WHAT NEEDS TO BE DONE: In the listing below, a line holding "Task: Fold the" and a line holding "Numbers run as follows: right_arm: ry" mark the range. Retype both exactly, with all lines between them.

RECORDS SHOWN:
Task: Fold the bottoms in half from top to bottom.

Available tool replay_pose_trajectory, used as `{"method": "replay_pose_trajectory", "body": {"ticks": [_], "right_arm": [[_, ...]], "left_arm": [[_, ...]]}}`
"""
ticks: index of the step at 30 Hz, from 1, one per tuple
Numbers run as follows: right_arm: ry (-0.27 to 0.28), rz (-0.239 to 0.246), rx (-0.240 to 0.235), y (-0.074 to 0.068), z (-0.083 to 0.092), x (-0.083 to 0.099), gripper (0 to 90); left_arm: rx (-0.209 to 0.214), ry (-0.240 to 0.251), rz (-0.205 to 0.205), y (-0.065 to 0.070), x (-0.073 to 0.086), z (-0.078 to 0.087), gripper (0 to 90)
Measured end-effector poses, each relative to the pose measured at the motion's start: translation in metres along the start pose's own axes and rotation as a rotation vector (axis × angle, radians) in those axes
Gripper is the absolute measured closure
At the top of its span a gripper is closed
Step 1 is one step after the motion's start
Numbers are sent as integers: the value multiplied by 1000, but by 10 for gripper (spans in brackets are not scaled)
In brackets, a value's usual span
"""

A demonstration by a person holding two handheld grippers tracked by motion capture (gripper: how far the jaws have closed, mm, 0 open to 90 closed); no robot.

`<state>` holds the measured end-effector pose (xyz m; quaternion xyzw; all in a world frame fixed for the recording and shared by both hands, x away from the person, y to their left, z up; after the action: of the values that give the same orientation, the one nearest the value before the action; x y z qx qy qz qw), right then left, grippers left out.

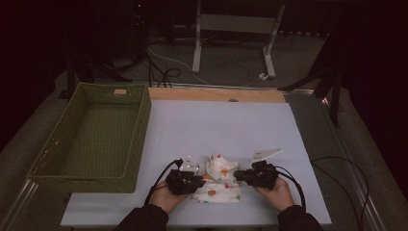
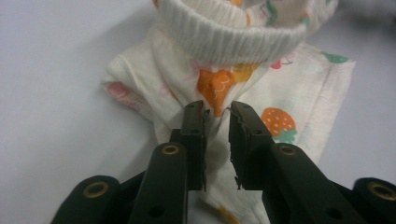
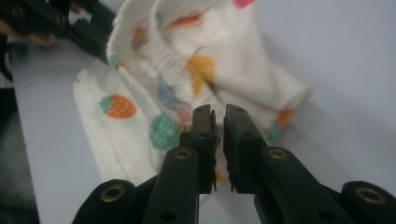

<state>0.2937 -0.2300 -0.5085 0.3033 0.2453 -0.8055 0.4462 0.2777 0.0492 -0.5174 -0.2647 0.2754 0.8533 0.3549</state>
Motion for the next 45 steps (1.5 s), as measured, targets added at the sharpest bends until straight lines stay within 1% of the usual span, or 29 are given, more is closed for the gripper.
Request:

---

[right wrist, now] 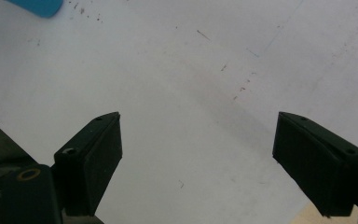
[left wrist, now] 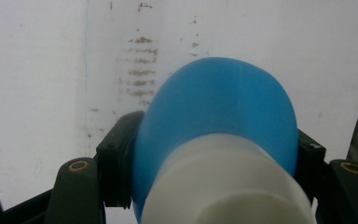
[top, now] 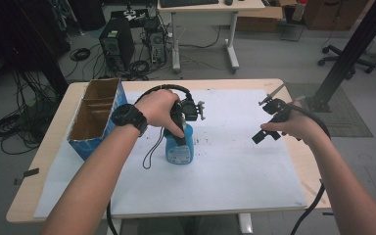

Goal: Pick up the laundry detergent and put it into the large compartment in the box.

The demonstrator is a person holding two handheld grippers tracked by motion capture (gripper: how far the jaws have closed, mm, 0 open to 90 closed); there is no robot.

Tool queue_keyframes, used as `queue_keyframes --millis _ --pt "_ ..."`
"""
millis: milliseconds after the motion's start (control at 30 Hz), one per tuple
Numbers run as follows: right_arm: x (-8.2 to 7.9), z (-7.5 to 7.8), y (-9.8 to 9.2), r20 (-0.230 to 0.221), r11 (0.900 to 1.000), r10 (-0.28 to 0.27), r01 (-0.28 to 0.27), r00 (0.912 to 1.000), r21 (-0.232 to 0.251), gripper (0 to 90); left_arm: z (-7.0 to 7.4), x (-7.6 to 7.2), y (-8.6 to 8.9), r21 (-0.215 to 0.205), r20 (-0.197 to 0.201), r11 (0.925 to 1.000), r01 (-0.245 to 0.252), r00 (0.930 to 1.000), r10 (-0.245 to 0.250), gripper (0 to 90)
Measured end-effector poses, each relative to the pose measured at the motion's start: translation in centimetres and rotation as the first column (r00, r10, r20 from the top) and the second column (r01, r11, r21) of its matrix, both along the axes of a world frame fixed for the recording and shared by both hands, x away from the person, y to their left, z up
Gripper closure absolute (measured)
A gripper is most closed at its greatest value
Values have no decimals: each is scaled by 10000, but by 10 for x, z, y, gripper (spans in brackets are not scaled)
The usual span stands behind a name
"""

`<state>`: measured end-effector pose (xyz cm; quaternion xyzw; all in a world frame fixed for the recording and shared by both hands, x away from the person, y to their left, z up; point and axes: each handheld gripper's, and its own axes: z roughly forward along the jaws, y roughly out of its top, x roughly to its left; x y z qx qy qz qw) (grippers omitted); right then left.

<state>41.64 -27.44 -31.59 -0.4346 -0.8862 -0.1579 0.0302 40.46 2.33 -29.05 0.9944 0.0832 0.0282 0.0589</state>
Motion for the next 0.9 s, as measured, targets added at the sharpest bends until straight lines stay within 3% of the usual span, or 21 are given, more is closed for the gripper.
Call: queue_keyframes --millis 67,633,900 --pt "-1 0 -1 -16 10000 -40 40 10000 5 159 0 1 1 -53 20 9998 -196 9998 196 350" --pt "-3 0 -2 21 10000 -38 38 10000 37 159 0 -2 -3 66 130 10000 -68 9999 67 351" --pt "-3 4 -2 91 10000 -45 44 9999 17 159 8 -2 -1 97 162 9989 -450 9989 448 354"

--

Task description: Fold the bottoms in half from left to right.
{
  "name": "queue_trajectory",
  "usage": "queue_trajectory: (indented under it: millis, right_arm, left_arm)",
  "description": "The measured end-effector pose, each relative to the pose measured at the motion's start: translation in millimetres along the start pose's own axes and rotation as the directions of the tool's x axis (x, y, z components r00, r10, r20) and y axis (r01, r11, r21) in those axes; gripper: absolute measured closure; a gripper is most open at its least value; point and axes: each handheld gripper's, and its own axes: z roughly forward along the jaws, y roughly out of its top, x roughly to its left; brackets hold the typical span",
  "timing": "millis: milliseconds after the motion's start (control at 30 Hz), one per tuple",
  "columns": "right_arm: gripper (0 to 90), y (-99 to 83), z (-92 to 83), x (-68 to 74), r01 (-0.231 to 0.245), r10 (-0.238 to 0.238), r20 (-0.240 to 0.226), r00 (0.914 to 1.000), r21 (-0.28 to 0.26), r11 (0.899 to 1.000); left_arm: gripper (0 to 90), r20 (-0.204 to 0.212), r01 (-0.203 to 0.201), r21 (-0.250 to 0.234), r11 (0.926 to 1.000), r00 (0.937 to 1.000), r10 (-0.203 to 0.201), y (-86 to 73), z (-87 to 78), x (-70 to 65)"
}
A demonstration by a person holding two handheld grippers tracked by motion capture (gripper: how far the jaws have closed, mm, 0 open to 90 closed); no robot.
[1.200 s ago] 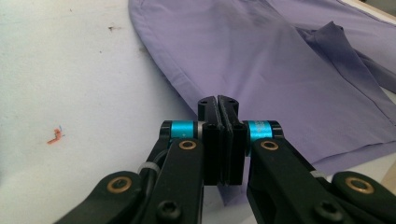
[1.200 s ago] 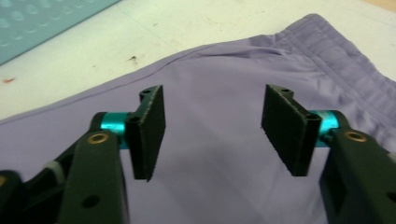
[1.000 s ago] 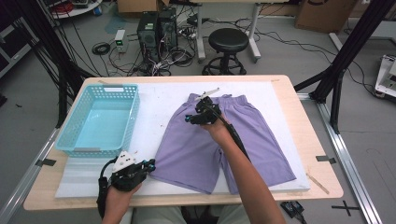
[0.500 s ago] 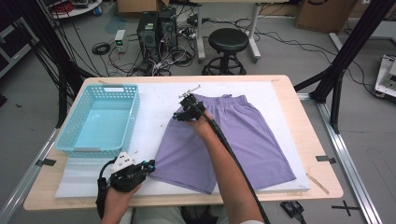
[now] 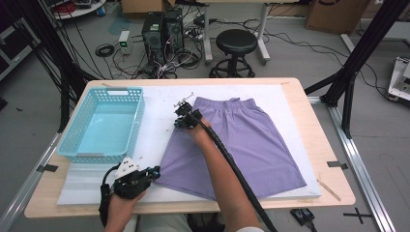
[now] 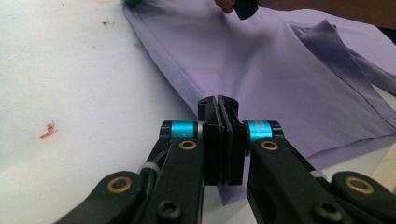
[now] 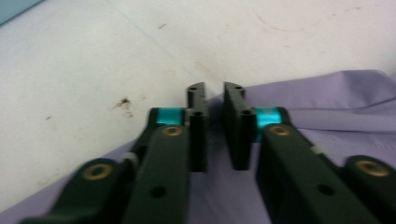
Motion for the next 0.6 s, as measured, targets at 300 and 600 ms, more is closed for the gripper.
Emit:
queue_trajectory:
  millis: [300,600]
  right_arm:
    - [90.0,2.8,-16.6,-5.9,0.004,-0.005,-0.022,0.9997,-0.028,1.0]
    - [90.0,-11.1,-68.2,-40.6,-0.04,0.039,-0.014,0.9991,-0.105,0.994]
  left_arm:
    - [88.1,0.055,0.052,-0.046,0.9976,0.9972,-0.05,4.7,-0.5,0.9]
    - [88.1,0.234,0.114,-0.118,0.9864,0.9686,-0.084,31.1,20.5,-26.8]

REPLY TO THE EXERCISE:
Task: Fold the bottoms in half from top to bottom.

Available tool replay_pose_trajectory, used as `{"method": "replay_pose_trajectory", "body": {"ticks": [_], "right_arm": [[_, ...]], "left_arm": [[_, ...]]}}`
"""
ticks: index of the step at 30 Hz, from 1, one per tuple
Numbers run as follows: right_arm: ry (-0.27 to 0.28), rz (-0.239 to 0.246), rx (-0.240 to 0.235), y (-0.074 to 0.068), z (-0.083 to 0.092), x (-0.083 to 0.099), gripper (0 to 90); left_arm: rx (-0.209 to 0.214), ry (-0.240 to 0.251), rz (-0.205 to 0.205), y (-0.065 to 0.070), x (-0.073 to 0.086), z (-0.078 to 0.087), gripper (0 to 90)

This answer has been written out in full.